TASK INSTRUCTIONS. Beneath this line is the data. Output exactly the lines from the line with "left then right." to the line with "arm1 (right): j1", both ends included, and nothing more.
---- DATA SUPPLIED
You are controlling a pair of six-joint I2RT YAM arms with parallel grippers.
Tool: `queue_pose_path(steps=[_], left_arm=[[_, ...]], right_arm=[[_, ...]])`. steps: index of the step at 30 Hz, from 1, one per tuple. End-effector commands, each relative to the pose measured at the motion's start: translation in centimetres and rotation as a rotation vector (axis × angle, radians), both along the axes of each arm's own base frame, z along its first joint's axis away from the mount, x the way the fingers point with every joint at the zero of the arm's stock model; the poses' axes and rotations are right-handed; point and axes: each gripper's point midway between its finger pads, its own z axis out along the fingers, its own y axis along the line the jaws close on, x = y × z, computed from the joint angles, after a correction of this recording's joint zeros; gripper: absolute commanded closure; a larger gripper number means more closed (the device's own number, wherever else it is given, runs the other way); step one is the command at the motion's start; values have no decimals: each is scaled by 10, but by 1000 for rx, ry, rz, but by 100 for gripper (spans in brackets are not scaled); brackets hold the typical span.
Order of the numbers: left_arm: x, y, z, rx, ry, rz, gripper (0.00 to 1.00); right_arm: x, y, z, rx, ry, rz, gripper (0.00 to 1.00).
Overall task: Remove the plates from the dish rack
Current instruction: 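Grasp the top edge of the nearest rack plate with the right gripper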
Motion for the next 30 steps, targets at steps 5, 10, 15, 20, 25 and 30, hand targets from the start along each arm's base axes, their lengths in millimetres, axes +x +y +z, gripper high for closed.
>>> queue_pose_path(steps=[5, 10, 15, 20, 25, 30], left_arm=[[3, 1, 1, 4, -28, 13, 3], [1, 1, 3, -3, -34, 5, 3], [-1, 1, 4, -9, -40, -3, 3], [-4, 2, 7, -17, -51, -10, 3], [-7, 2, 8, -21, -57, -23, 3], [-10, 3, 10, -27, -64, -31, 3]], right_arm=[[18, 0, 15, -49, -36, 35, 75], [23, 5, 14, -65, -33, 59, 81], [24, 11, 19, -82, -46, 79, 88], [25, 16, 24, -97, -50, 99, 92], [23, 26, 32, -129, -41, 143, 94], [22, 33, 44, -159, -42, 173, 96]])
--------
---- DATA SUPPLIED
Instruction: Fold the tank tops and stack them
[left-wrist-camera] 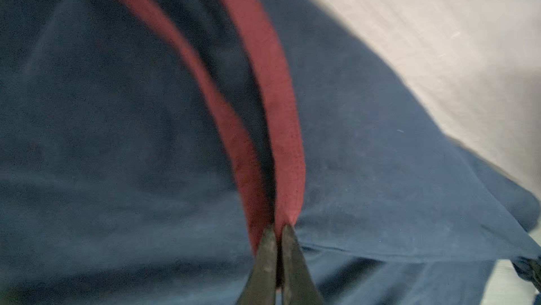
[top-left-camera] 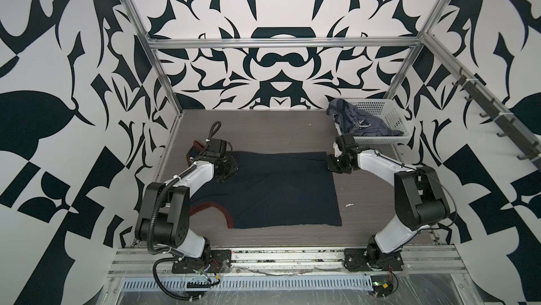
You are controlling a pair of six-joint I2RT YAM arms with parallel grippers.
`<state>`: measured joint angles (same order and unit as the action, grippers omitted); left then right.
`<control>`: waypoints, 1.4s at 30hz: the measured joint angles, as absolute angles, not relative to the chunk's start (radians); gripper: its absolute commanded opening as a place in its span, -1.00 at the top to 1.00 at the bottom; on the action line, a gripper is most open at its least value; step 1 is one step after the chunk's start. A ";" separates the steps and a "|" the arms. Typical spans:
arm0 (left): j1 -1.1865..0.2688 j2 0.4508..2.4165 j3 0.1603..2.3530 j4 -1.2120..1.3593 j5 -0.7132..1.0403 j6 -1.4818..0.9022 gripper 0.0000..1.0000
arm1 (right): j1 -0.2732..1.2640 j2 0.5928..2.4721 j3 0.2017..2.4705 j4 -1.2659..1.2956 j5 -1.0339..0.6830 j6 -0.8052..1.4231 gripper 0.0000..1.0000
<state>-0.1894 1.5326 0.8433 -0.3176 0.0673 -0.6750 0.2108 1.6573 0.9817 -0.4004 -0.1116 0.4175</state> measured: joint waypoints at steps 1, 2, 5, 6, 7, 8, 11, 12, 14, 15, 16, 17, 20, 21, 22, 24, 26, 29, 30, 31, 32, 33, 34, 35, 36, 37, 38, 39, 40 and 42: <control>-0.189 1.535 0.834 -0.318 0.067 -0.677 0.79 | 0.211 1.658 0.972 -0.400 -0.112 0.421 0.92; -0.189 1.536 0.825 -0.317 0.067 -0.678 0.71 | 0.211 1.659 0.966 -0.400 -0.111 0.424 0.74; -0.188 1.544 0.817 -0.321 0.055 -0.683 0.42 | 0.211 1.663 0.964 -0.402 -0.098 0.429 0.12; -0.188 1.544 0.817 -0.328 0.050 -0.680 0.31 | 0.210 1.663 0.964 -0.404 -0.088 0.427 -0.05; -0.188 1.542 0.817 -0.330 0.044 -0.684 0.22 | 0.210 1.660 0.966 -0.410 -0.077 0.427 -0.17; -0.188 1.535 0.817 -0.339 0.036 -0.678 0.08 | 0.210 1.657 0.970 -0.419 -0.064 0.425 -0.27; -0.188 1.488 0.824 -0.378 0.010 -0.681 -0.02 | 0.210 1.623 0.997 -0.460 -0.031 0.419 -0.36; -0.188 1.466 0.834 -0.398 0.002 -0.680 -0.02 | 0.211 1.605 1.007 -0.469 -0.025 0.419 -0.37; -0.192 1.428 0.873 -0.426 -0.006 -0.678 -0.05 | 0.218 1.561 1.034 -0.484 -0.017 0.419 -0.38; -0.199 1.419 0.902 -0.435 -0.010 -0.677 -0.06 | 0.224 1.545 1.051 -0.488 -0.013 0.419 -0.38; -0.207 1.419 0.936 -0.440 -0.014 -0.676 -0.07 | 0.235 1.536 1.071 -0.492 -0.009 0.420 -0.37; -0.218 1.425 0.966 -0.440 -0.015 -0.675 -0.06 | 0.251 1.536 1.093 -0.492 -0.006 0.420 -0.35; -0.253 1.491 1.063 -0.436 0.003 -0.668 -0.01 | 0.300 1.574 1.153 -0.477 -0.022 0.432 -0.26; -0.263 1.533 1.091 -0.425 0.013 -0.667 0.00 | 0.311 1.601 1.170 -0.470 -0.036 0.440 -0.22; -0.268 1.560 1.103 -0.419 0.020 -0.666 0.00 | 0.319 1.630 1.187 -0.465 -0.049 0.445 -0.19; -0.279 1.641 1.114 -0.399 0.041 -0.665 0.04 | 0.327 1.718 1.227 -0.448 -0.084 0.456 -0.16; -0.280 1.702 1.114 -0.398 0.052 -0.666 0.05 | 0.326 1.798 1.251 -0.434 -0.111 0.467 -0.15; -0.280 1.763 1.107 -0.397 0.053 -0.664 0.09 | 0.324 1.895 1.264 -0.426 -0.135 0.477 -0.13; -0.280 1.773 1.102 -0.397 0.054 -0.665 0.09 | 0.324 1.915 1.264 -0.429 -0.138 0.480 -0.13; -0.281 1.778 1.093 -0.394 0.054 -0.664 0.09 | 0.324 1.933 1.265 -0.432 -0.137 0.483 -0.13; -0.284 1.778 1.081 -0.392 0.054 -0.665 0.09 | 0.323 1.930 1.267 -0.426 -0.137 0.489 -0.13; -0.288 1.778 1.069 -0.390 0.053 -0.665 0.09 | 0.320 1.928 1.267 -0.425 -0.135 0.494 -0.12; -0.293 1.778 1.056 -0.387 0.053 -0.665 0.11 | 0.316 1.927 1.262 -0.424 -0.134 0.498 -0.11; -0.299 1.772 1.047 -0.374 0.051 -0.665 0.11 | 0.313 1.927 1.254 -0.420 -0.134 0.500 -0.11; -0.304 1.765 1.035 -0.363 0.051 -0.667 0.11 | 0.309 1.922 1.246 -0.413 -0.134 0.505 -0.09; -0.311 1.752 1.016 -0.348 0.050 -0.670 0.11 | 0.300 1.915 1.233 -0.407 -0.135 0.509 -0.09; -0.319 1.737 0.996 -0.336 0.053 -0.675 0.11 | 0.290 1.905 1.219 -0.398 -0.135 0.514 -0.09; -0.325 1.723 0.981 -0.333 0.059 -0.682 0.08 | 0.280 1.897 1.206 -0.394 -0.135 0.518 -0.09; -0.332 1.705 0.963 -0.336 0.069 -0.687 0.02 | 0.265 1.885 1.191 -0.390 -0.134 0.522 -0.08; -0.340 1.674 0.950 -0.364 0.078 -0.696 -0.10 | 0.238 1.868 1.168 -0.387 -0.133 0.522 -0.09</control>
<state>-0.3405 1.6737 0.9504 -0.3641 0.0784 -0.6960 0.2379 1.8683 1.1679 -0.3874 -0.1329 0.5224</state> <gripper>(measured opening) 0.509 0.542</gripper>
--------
RESPONSE TO THIS EXERCISE.
`<state>`: measured joint angles (same order and unit as the action, grippers omitted); left then right.
`<control>`: waypoints, 1.4s at 30hz: the measured joint angles, as absolute angles, not relative to the chunk's start (radians); gripper: its absolute commanded opening as a place in its span, -1.00 at the top to 1.00 at the bottom; on the action line, a gripper is most open at its least value; step 1 is one step after the chunk's start. A ";" separates the steps and a "|" the arms. Typical spans:
arm0 (left): j1 -1.1865..0.2688 j2 0.4508..2.4165 j3 0.1603..2.3530 j4 -1.2120..1.3593 j5 -0.7132..1.0403 j6 -1.4818..0.9022 gripper 0.0000..1.0000
arm1 (right): j1 -0.2732..1.2640 j2 0.5928..2.4721 j3 0.2017..2.4705 j4 -1.2659..1.2956 j5 -1.0339..0.6830 j6 -0.8052..1.4231 gripper 0.0000..1.0000

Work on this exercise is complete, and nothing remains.